A ben vedere, questa posizione è più politica che tecnica: l’avversione è verso uno strumento di democrazia diretta, contro il quale si adducono tesi (l’ignoranza) basate su un cliché non necessariamente verificato in modo scientifico. Ma soprattutto basato su un presupposto antidemocratico che confonde la forma con la sostanza.
Referendum, perché gli italiani non sono soviet
Altro tema che genera una produzione corposa di commenti è la natura del voto che si è registrato domenica e ieri. Voto politico? Voto tecnico? È un segnale di qualcosa?
Di sicuro, nel novero delle reazioni c’è quella di chi, sconfitto alle urne nelle elezioni politiche, si aggrappa al voto referendario per intestarsi la vittoria e immaginarsi un esercito pronto a seguirlo.
Premesso che ognuno può scegliere la forma di onanismo che preferisce, se il cosiddetto campo largo pensa di contare sul 54% degli italiani, cioè tanti quanti hanno votato “No” al referendum, compie l’ennesimo identico errore.
Le linee di analisi dei flussi toccano temi anagrafici, geografici, ma anche di comportamento elettorale. È evidente che al referendum abbiano votato più di quanti si presentino alle urne
per le elezioni politiche, europee o comunali. La quota viaggia almeno sul 15%, forse qualcosa di più. Ciò significa che il problema rimane la classe politica, i partiti, i loro programmi. La partecipazione al voto per un referendum costituzionale non si tradurrà nella rinnovata partecipazione a elezioni politiche.
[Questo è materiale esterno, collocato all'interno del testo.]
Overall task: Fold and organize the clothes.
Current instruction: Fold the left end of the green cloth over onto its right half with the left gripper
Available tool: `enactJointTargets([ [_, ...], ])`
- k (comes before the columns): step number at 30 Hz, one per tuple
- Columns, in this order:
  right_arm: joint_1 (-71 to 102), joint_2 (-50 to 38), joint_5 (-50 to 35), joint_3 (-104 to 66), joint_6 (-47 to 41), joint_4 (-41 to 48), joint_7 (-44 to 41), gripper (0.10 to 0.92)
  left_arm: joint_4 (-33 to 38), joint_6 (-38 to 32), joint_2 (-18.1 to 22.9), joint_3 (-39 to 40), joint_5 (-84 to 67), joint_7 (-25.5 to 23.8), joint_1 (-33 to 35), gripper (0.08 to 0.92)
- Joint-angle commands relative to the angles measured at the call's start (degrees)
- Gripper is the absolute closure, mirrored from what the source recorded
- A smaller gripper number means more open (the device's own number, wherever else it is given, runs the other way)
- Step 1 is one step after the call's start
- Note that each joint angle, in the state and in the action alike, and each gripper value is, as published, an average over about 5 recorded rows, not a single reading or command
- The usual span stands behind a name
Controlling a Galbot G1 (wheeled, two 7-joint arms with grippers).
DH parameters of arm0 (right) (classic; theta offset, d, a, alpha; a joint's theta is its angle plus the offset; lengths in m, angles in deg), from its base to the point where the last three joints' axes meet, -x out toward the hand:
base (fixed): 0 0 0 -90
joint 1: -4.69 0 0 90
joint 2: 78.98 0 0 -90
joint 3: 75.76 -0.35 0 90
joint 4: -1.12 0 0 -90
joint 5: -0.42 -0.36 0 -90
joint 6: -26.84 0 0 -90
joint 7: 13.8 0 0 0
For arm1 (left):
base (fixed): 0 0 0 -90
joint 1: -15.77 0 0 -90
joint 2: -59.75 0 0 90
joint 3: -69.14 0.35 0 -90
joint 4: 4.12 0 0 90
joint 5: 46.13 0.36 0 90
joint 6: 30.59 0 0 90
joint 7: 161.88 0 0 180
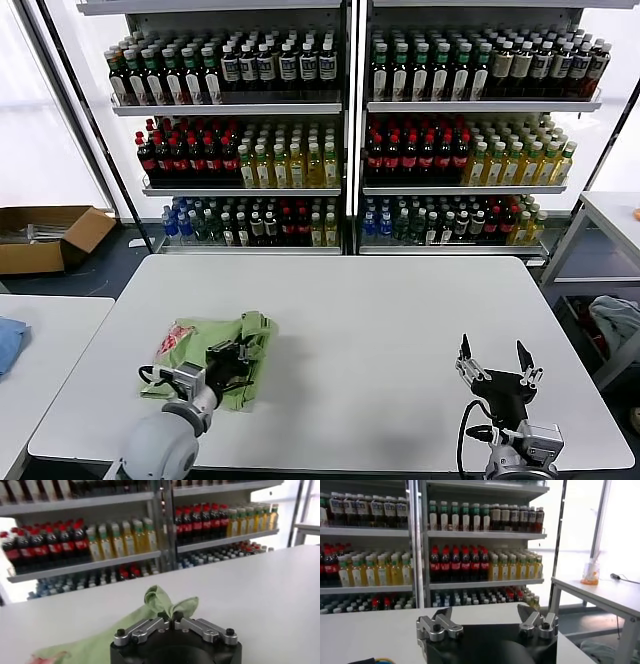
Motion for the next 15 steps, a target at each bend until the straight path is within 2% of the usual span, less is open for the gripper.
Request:
enactJointTargets([
  [1,1.1,0.3,0.4,0.1,0.1,-0.5,0.0,0.203,-10.3,-3.4,4.6,4.5,7.8,-3.4,-1.9,0.858],
  [5,1.2,0.0,0.4,0.2,0.1,-0.6,-0.1,0.203,-11.9,-4.4,5.5,4.3,8.5,-3.6,-1.8,0.752],
  [9,1.2,-0.3,0.4,0.3,0.2,-0.6,-0.1,0.203,-10.5,-5.1,5.8,3.7,5.8,-3.5,-1.2,0.639],
  [15,0.8,-0.7,0.3,0.7,0.3,0.1,-0.2,0.203,-0.5,-6.8,5.0,0.9,-4.1,-2.3,0.4,0.466],
])
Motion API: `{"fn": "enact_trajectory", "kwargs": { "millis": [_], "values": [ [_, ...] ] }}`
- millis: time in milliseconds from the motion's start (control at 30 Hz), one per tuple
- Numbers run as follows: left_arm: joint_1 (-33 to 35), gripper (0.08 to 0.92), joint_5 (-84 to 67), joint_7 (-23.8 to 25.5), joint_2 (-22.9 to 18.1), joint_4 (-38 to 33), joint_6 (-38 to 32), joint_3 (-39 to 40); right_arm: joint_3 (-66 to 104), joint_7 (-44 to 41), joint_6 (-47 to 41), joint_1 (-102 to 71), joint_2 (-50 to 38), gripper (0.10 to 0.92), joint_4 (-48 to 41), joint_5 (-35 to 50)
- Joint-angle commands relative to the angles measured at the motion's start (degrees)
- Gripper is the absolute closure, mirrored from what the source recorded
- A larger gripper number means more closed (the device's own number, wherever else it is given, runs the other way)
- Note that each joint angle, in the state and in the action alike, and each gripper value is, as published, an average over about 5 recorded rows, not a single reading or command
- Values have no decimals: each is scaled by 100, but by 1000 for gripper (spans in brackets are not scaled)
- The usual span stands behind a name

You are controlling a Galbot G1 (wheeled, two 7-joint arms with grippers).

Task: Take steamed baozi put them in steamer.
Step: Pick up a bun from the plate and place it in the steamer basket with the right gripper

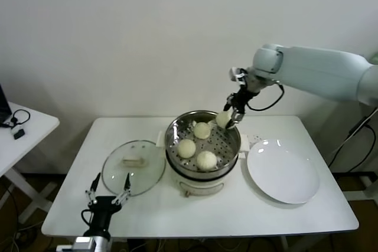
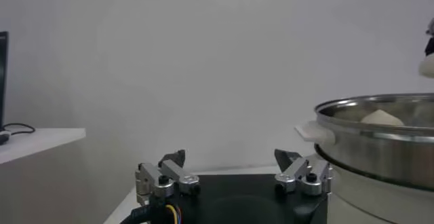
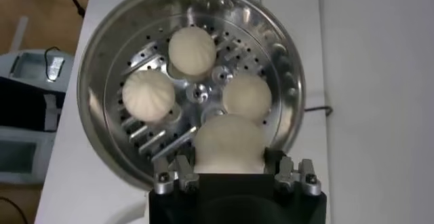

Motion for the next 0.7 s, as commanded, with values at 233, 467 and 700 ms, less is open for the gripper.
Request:
{"fn": "enact_trajectory", "kwargs": {
  "millis": [233, 467, 700],
  "values": [
    [10, 177, -46, -8, 18, 20, -23, -78, -330, 349, -145, -607, 500, 364, 0, 180],
    [-32, 177, -56, -6, 22, 45, -4, -62, -300, 337, -119, -746, 389, 364, -109, -69],
    [-53, 177, -38, -5, 12, 63, 5, -31, -285, 312, -84, -800, 381, 364, -202, -204]
  ]
}}
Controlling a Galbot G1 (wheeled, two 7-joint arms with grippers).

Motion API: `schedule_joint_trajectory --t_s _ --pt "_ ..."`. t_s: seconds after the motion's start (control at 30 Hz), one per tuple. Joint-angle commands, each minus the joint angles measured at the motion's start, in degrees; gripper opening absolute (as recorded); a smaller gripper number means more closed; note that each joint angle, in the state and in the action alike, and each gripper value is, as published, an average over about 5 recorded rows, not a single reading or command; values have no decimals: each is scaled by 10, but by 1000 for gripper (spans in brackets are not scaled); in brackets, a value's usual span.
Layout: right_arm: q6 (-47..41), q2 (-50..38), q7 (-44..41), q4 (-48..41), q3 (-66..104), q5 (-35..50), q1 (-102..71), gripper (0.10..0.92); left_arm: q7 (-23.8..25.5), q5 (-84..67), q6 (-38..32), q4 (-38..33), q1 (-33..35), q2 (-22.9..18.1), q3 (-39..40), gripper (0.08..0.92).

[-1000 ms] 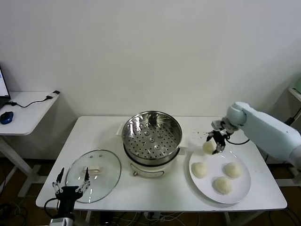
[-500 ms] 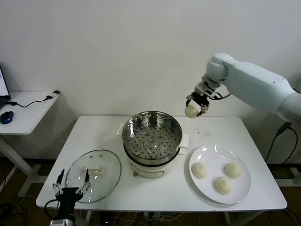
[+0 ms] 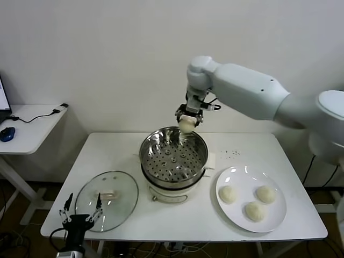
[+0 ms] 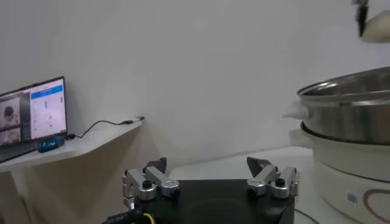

Di certo non accadrà se i partiti non cambieranno radicalmente le loro linee e i loro volti.
Poiché abbiamo già visto queste dinamiche molte volte, la sensazione è quella di trovarsi in un loop distopico, dove sistematicamente le speranze e le aspettative vengono tradite.
C’è poi un ulteriore elemento. Decenni di propaganda liberista bipartisan non possono essere cancellati con una campagna elettorale né con una tornata referendaria.
La mutazione genetica instillata negli italiani è di natura culturale ed è cominciata almeno trent’anni fa, nell’epoca berlusconiana e attraverso i suoi media.
La cosa più grave di questo processo è che la cosiddetta sinistra, quella liberal e socialdemocratica, è stata subalterna, ha praticato lo stesso terreno di gioco e facendo spesso peggio dei padroni di casa, non ha disegnato alcun immaginario alternativo. E ora ci vorrebbero altri decenni di lavoro costante e quotidiano per riprogrammare quel dna modificato.
È per questa ragione che gli italiani che ieri hanno salvato la Costituzione non sono certo dei soviet.